Berdiam diri di dalam kamarnya pun tak banyak membantu karena pikiran Amara terus melayang pada Gio dan Dea yang sedang berada di luar. Tak tahan lagi, Amara pun memutuskan untuk pergi dari rumahnya.
"Mau ke mana ?" tanya Gio saat ia melihat Amara sudah terlihat rapi.
"Mmhhh.. aku.. aku mau pulang ke rumah Mama karena ada buku yang tertinggal di sana," jawab Amara beralasan. Padahal ia sendiri pun tak tahu akan pergi ke mana.
"Mumpung ada Dea yang bisa nemenin Evan, makanya aku pergi dulu," lanjut Amara, menguatkan alasannya untuk pergi.
"Kamu bisa temenin Evan kan, De ?" Tanya Amara saat Dea tolehkan kepala padanya.
"Ten- tentu.. tapi kenapa kamu pergi, Ara ?"
"Ada buku yang tertinggal di rumah Mama. Padahal bukunya mau aku pakai untuk mengerjakan tugas," jawab Amara pada Dea.
"Baiklah... Aku akan menjaga Evan sampai kamu pulang.
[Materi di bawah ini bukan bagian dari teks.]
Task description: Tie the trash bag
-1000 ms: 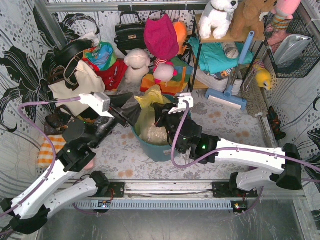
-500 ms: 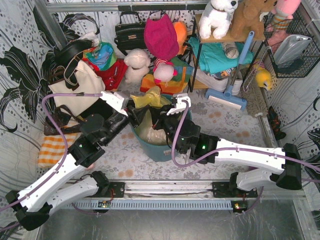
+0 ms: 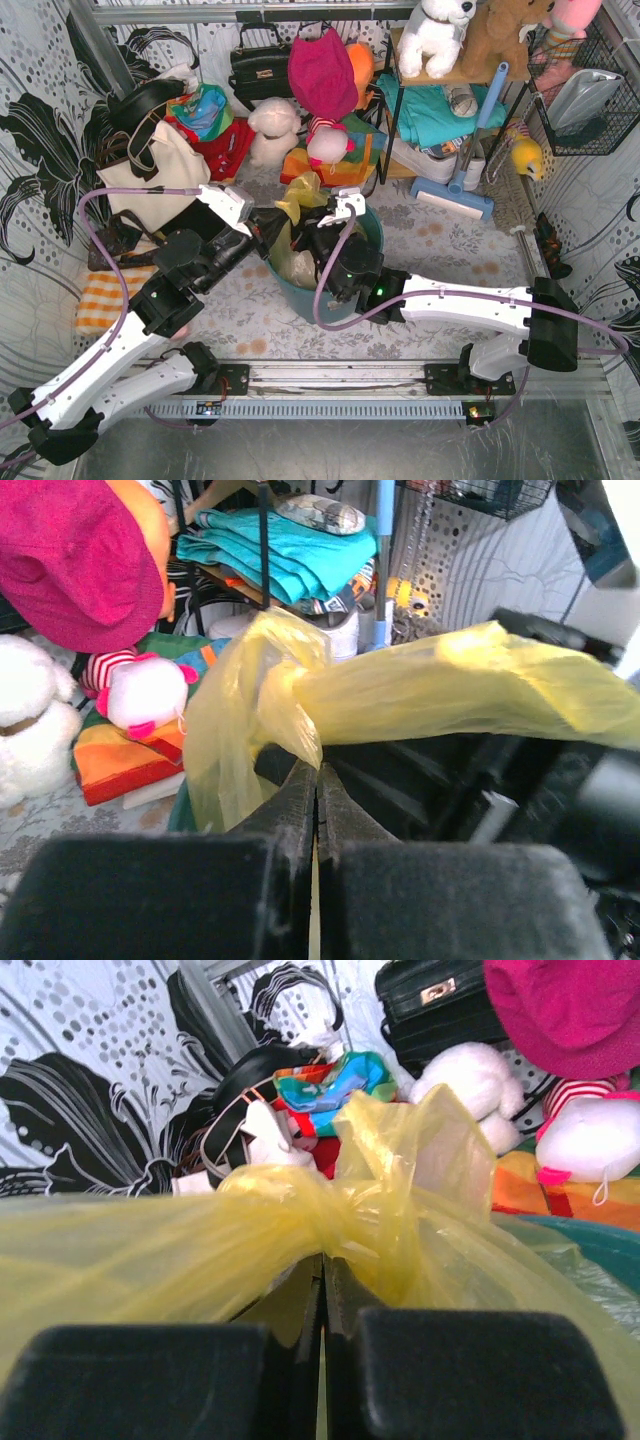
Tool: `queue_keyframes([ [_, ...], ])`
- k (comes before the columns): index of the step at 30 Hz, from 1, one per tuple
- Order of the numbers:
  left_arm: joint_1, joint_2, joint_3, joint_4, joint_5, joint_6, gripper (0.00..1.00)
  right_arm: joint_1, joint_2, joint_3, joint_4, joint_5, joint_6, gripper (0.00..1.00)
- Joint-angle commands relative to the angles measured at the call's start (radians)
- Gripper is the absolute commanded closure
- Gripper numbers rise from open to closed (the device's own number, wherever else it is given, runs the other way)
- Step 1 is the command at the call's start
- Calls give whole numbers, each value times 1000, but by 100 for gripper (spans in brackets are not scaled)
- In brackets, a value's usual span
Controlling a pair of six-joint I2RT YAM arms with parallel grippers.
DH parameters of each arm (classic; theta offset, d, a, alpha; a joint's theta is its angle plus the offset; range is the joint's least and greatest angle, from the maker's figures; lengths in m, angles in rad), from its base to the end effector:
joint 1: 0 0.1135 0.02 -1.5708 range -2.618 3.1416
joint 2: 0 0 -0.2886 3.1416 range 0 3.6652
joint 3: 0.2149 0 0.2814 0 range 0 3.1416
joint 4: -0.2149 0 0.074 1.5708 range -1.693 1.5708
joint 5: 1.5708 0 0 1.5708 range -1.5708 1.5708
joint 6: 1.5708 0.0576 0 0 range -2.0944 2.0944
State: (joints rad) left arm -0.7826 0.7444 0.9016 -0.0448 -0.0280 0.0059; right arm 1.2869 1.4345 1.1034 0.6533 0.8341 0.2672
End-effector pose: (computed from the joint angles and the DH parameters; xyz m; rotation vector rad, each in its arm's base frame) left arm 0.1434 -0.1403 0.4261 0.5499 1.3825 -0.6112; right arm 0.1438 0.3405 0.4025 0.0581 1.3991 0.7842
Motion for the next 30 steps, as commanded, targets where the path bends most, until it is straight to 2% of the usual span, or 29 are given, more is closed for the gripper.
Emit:
queue_keyframes([
  [1,3,-13,34,-7,55,1,97,-36,14,-24,146,34,-54,100],
  [9,4,-22,38,-28,68,-11,98,-61,30,-23,278,118,-183,100],
  [18,3,-23,37,-31,39,-13,98,-60,-60,-109,280,187,-157,100],
  [20,3,-19,32,-24,51,-15,98,-61,-79,-132,284,149,-138,100],
  [25,3,-7,31,-17,60,-18,98,-61,-100,-183,301,-78,-100,100],
  [30,4,-3,30,-8,63,-15,98,-61,-94,-199,279,-138,-68,100],
])
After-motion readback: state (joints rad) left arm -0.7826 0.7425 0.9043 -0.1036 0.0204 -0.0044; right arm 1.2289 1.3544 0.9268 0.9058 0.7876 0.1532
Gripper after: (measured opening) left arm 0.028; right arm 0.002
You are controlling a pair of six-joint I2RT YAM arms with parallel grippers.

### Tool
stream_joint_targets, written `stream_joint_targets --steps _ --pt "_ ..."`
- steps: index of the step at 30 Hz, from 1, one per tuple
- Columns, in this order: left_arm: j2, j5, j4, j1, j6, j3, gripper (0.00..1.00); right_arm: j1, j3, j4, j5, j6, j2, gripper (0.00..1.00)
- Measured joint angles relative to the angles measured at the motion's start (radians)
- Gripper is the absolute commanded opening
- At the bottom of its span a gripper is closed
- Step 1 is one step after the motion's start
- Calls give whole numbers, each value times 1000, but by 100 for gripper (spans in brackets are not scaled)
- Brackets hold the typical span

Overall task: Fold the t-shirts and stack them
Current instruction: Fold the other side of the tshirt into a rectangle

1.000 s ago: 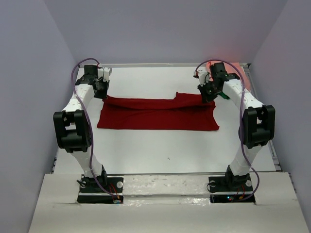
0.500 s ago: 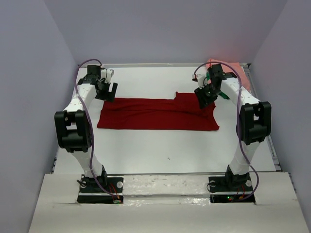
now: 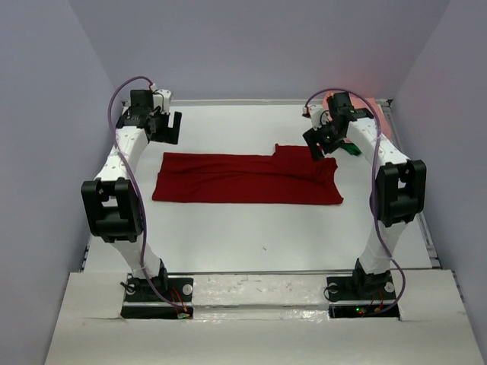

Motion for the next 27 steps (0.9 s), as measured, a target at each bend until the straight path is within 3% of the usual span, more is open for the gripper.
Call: stream_joint_targets --steps 4,14,27 --pt "-5 15 27 -24 -31 28 99 0 86 48 23 -3 47 66" --pt "9 -13 39 -117 -37 34 99 -21 449 132 66 18 408 63" --pt "9 -30 34 -109 -36 2 99 -56 482 138 64 40 460 57"
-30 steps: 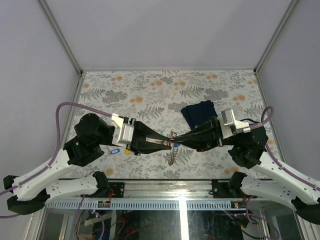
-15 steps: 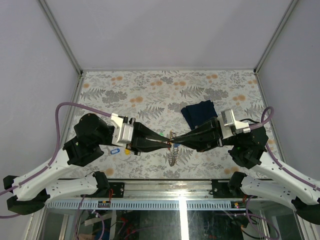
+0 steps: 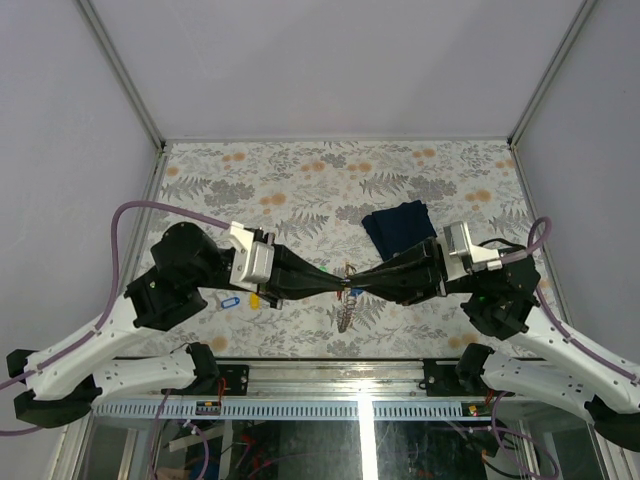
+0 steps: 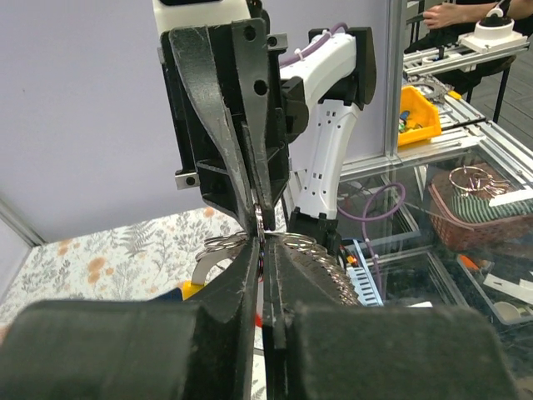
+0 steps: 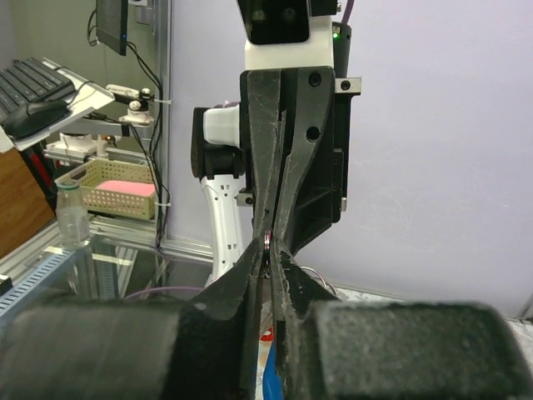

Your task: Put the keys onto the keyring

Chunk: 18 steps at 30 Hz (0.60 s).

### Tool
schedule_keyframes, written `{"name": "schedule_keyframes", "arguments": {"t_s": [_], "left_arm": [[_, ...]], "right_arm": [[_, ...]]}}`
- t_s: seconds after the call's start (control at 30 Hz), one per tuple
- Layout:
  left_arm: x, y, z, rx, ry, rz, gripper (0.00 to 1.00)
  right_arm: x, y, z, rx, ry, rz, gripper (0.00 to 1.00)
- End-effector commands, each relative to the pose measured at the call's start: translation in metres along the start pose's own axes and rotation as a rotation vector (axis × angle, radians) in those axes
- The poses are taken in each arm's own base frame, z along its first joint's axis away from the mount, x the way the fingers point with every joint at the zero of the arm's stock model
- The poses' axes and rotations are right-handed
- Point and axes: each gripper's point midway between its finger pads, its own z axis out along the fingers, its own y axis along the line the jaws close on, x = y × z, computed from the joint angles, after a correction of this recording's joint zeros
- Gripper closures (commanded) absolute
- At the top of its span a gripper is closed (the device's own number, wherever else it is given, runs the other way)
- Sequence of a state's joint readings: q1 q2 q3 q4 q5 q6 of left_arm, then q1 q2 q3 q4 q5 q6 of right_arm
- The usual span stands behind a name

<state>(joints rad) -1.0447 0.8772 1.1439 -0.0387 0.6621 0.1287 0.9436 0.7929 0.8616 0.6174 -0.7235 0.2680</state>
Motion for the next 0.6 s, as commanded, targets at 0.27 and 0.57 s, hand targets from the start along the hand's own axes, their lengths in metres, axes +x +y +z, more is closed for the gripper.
{"name": "schedule_keyframes", "arguments": {"t_s": [0.27,0.57], "left_arm": [[0.019,0.013,-0.023,-0.096,0.349,-0.094,1.0],[0.072,0.023,-0.044,-0.131,0.732,-0.203,1.0]], "right_arm": [[-0.01,-0.014,-0.021,0.154,0.117,-0.107,0.7],[0.021,-0.022,-0.027,0.19,0.193,-0.06,0.69]]}}
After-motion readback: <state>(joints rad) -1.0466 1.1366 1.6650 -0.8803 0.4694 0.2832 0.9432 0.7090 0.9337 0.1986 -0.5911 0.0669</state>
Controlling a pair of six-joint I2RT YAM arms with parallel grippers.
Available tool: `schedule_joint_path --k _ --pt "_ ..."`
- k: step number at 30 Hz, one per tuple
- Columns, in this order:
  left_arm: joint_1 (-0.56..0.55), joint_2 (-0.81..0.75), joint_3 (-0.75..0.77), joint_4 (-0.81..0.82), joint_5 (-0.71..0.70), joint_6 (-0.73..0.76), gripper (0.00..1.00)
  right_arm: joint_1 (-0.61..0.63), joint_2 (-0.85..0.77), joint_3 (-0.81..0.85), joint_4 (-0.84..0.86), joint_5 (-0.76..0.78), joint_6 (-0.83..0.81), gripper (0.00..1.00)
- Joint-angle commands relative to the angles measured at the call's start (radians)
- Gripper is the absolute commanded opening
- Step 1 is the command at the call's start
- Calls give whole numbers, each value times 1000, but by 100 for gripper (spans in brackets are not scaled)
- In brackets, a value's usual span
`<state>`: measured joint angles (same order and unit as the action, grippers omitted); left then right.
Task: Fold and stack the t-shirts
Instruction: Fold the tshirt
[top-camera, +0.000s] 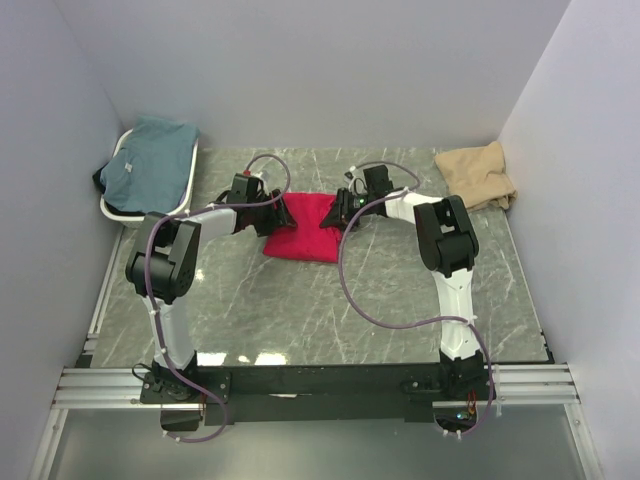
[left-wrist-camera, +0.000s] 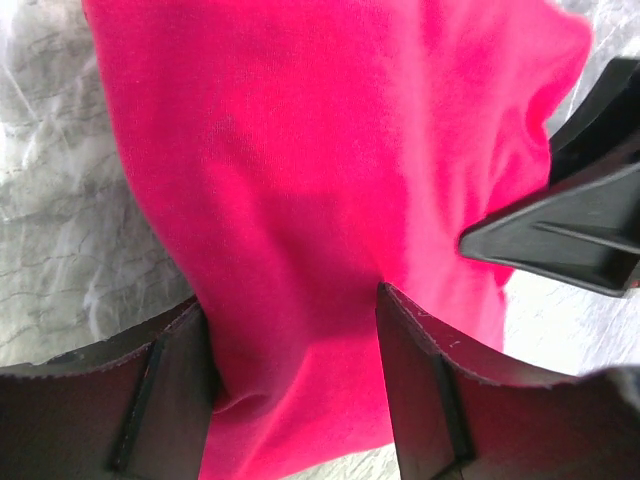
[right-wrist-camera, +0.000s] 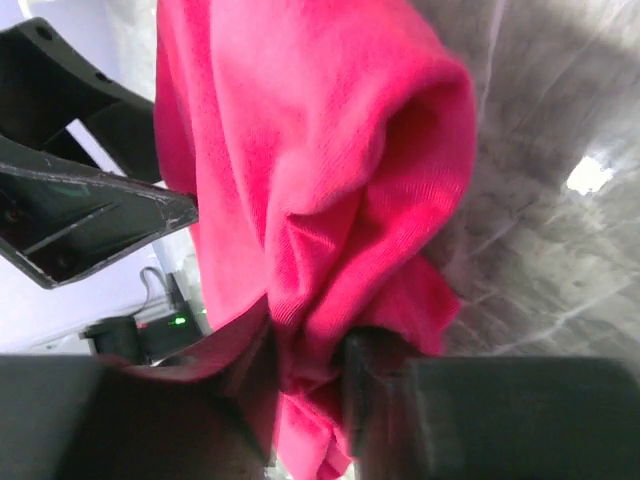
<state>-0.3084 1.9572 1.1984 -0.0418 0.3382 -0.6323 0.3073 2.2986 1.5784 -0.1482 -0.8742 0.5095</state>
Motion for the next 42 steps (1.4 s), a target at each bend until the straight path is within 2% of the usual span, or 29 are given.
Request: schedule_joint_path --k 1,2,3,8,9,10,12,13,21,33,38,42 --pt "-8 12 40 26 25 5 65 -2 -18 -57 179 -106 124 20" --pt "-8 12 38 28 27 5 65 -4 -22 -58 171 -85 118 4" --pt "-8 12 36 25 27 8 65 -5 -31 -60 156 -66 109 0" --pt "-8 -1 14 25 21 16 64 -22 -80 -34 -48 79 -57 0" --pt "-8 -6 6 25 13 16 64 -23 -100 -31 -92 122 -93 8" --pt "-8 -14 0 31 -1 16 64 -25 -113 -32 -106 147 -106 28" --pt "-8 -33 -14 26 -21 19 65 -30 -151 -43 -131 199 -129 42" --pt "-8 -40 -17 23 -42 22 66 -31 -163 -53 -136 213 -137 52" --pt "-8 -125 -82 16 -132 39 68 -40 -263 -159 -114 284 -129 59" --pt "-8 -175 -118 -29 -300 42 70 -40 -300 -316 56 193 -34 62" --pt "-6 -248 -131 -41 -298 48 70 -37 -355 -314 9 257 -51 63" --pt "-6 -273 -105 -81 -312 60 71 -39 -372 -284 -54 287 -75 68"
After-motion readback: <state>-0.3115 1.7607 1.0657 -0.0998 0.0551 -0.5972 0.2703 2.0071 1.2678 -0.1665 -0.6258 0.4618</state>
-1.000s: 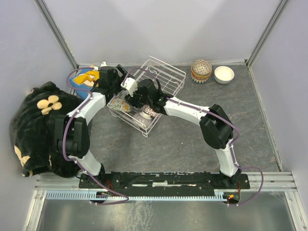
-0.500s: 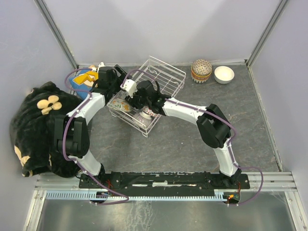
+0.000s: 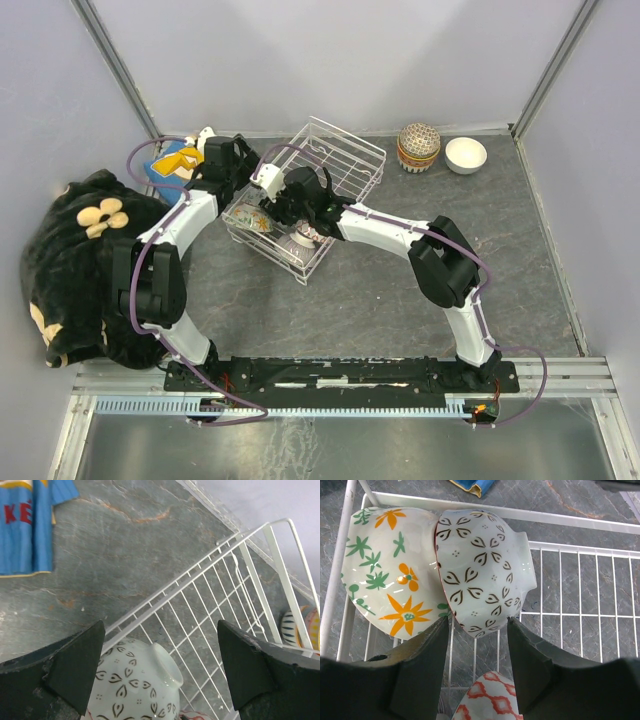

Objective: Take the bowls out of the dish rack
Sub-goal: Adjust the bowl in the dish rack.

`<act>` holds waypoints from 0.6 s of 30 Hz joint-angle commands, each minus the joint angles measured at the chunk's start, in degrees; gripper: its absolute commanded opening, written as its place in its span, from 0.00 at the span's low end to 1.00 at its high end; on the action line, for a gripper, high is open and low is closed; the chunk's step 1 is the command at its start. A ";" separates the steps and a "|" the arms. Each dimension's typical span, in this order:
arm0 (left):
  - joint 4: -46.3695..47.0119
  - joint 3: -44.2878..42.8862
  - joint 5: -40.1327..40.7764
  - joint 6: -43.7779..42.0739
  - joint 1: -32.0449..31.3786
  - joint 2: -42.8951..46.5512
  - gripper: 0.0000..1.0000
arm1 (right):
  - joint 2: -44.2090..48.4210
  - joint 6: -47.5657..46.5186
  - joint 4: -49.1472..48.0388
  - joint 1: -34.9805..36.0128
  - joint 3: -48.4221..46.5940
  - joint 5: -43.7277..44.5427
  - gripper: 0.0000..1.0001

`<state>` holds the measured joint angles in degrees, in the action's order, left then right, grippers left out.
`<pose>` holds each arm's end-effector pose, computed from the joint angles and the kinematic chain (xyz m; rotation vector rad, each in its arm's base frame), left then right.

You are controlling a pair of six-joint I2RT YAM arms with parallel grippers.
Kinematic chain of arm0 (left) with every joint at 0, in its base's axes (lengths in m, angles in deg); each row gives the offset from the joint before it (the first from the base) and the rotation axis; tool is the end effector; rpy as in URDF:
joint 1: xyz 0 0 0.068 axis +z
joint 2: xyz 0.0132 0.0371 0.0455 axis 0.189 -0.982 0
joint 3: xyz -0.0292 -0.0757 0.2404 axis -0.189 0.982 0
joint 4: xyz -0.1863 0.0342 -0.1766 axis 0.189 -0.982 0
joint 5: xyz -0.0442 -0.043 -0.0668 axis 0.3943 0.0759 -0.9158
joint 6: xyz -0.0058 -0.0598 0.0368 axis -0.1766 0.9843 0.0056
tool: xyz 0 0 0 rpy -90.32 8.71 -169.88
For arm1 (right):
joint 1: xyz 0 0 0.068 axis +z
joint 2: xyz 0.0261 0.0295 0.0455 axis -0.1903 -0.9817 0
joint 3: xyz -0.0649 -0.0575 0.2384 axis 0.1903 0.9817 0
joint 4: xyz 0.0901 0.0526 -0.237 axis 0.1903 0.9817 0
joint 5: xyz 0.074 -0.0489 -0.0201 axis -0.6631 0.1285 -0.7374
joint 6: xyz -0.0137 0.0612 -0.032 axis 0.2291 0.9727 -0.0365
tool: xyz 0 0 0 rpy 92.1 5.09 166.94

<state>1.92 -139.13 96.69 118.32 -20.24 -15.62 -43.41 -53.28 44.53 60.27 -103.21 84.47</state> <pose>0.3964 -0.0576 0.2396 -0.6973 2.0148 -0.4108 0.3286 0.3858 0.2114 -1.0637 1.7842 0.4592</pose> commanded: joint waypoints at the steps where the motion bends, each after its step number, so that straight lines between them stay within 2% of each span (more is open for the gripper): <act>1: -1.16 -2.79 6.26 -7.68 0.22 0.80 0.99 | 0.27 -0.51 -3.56 0.29 -1.71 0.50 0.58; 10: -5.59 -3.89 12.28 -14.86 0.29 1.47 0.99 | 0.04 -0.33 -3.90 0.18 -1.98 0.93 0.58; 18: -6.82 -1.77 9.77 -16.09 0.27 3.23 0.99 | -0.41 0.61 -3.92 -0.41 -2.59 0.84 0.58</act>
<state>-4.85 -140.55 106.70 105.36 -20.24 -15.48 -43.44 -53.20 43.85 60.20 -103.21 84.62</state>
Kalau kamu mau kemana Gio?" Tanya Dea saat ia melihat Gio pun berdiri dan mengambil dompetnya yang terletak di atas meja.
"Aku mau antar Amara dulu,"
"Jangan !!!" potong Amara cepat. Saat ini dirinya benar-benar ingin sendirian dan menenangkan diri.
"Kasian Dea harus jaga Evan sendirian," lanjut Amara lagi.
Gio pun melihat pada Dea. "Tak apa-apa, aku bisa sendiri kok," ucap Dea. Walaupun ia berkata seperti itu, tapi wajahnya terlihat memelas.
Amara juga bisa melihat bagaimana ekspresi wajah Dea, dan ia paham bagaimana Gio menjadi bingung karena diantara dua pilihan. Tak ingin mempersulit keadaan, Amara pun memutuskan untuk segera pergi.
"Aku bisa sendiri kok. Lagian aku sudah pesan taksi online. Aku pergi ya," pamit Amara.
"Nanti pulangnya aku jemput," ucap Gio.
"Gak usah ! Aku bisa pulang sendiri,"
"Aku bilang, aku jemput Amara... Jadi tunggu aku !" Kata Gio lagi. Matanya menatap tajam, mengisyaratkan bahwa perkataannya tak bisa dibantah.
Mendengar hal itu, entah mengapa perasaan Amara menjadi tak karuan. Matanya hampir basah. Mati-matian Amara menekan perasaannya sendiri.
"Ba- baiklah terserah kamu saja."
"Tak mungkin aku membiarkan kamu pulang sore sendirian. Jadi tunggu aku ya?"
Bisa Dea lihat dengan jelas bagaimana Gio begitu mengkhawatirkan Amara. Bahkan lelaki itu mengantarkan Amara hingga istrinya itu menaiki mobil taksi online yang sudah dipesannya. Tanpa rasa malu, Gio meminta sang supir untuk berhati-hati dalam menjalankan kendaraannya. Dan mengatakan pada Amara agar segera menghubunginya begitu ia sampai di rumah ibunya.